### What you are asked to do
All that is needed is the lines from the one containing "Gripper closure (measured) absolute" through the end of the listing, printed exactly, with no pictures among them.
Input data Block Start
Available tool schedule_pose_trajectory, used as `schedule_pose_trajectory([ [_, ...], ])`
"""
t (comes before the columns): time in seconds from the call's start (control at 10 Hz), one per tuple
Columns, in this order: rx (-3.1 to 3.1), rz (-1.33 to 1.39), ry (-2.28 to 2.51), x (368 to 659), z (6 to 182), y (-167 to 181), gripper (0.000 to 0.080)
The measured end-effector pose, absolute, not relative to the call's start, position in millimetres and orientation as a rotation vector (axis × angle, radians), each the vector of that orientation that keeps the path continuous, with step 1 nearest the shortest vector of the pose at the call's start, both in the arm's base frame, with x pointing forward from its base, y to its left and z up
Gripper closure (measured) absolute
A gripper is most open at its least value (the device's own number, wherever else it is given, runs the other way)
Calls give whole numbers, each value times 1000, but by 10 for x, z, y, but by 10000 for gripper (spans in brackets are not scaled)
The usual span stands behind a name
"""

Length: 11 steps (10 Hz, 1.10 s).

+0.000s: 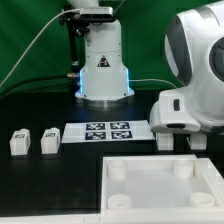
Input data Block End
### Output below
Gripper closure (measured) absolute
A gripper is most open at its least value (the device's own number, wherever else it is given, runs the other way)
Calls give whole numbers, each value times 1000, but by 10 for x, z, y, but by 10000 for gripper (spans in brackets are not scaled)
The usual span stands behind a name
"""

Length: 11 steps (10 Hz, 1.10 s).

+0.000s: 

Output is complete for this exercise.